WORK TASK - Using the data below, count the lines that carry the string "right" and write only the count.

--- DATASET EXTRACT Enclosed Below ---

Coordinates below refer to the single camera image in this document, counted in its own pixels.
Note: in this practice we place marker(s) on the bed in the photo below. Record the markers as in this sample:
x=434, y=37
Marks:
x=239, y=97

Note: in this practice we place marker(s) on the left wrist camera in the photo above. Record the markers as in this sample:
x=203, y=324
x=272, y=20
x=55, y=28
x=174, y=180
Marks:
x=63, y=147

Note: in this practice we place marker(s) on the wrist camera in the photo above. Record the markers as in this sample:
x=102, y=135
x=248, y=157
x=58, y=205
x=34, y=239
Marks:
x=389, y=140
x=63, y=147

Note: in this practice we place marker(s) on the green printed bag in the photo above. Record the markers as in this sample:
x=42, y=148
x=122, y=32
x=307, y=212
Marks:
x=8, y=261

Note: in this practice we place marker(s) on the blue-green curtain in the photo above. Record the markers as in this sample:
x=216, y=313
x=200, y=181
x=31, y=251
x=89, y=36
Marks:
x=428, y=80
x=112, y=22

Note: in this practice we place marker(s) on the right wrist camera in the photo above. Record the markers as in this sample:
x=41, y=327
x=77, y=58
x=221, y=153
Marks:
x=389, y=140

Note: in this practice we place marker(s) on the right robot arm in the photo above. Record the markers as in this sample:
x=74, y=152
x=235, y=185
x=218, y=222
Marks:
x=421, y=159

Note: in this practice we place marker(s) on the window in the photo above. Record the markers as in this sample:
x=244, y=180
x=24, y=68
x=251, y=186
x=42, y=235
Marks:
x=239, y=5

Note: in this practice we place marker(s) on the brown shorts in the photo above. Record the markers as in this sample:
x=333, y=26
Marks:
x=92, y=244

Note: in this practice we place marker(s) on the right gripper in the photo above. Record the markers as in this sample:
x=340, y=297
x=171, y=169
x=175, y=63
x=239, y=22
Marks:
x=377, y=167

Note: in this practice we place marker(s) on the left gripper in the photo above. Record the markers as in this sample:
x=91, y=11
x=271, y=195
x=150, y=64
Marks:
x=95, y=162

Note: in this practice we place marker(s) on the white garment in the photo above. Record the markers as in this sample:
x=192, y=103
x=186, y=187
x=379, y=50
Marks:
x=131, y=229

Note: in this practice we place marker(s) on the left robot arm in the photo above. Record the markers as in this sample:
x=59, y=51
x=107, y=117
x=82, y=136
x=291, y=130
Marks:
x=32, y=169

--- End of Enclosed DATASET EXTRACT ---

EXERCISE ANSWER - 3